### To do
Nothing but the lines from the one containing "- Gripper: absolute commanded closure" through the one containing "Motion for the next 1", both included, should be given again, each exactly as written below.

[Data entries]
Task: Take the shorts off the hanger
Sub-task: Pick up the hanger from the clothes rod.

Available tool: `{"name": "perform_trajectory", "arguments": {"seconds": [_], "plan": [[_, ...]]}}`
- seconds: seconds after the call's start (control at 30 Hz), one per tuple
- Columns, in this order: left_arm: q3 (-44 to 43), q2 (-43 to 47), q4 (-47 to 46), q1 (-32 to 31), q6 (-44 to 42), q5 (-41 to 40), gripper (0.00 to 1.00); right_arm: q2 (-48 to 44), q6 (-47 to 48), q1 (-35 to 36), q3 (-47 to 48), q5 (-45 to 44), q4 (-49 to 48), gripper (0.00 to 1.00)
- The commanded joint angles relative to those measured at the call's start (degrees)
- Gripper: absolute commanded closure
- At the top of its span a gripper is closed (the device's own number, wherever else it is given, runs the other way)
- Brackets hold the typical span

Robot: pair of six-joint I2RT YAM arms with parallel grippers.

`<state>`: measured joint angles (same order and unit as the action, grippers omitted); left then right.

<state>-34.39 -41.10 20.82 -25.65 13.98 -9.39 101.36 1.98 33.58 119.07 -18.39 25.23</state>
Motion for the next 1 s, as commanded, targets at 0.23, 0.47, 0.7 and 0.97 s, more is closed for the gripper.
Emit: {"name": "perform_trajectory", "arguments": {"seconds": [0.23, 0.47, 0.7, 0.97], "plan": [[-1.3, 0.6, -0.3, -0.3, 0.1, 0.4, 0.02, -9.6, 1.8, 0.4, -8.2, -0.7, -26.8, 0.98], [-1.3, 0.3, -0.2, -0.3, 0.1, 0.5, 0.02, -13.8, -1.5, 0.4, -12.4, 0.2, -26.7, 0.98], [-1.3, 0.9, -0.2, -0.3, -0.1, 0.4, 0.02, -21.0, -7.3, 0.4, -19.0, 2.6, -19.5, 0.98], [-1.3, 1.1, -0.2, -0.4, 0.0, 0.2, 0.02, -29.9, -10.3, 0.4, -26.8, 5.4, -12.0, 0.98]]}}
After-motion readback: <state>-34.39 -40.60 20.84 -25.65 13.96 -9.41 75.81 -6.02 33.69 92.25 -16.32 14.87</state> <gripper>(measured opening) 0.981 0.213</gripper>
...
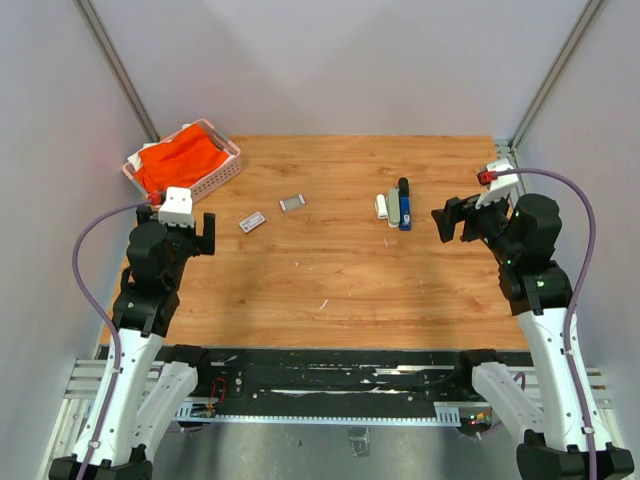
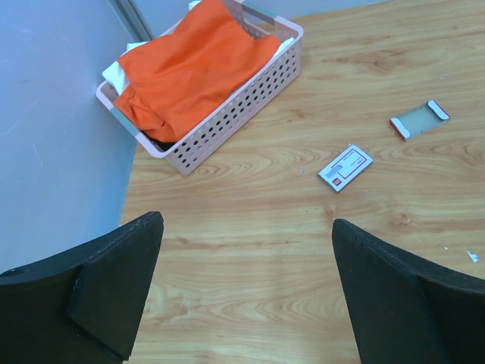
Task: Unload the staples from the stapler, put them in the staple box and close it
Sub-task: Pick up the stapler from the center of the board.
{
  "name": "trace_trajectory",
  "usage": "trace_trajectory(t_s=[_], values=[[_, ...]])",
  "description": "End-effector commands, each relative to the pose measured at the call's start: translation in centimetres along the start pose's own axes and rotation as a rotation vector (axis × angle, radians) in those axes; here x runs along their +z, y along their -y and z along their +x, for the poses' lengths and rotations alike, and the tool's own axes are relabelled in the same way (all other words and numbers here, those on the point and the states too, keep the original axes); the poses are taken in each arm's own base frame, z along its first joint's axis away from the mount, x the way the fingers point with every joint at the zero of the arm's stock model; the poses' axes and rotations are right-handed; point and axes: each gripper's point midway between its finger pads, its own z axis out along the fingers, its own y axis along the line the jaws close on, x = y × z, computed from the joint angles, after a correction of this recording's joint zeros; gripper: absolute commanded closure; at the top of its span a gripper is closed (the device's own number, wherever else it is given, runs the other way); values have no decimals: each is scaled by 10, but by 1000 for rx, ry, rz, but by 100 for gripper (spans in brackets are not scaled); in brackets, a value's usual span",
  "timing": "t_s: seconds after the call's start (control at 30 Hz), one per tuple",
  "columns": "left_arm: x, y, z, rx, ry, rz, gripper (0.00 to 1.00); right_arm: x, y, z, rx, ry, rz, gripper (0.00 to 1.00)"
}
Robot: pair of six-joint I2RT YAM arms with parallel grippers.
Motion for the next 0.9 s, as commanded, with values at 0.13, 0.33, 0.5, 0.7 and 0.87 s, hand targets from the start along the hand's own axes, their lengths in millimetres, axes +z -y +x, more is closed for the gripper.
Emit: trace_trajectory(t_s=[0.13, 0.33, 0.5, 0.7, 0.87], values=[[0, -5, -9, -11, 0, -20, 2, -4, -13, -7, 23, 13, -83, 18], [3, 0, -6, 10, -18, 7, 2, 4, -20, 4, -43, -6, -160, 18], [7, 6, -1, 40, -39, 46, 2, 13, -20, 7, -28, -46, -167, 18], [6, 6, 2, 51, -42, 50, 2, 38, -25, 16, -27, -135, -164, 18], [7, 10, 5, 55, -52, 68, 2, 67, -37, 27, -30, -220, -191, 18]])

### Answer space
- Gripper: absolute commanded closure
- At the top of its span a gripper is closed (the device's own number, wherever else it is given, runs the other way)
- Brackets hold the typical span

Robot: pair of six-joint I2RT YAM arms with parallel grippers.

`<state>`: measured joint angles (same order and unit as the action, grippers omitted); left then right.

<state>-34.39 -41.10 20.82 -25.65 13.98 -9.39 101.36 1.98 33.58 119.07 -18.39 25.23</state>
Motion for the next 1 s, as commanded, targets at 0.23, 0.47, 0.7 and 0.97 s, more is closed for the gripper.

This response is complete, and nothing else is pending.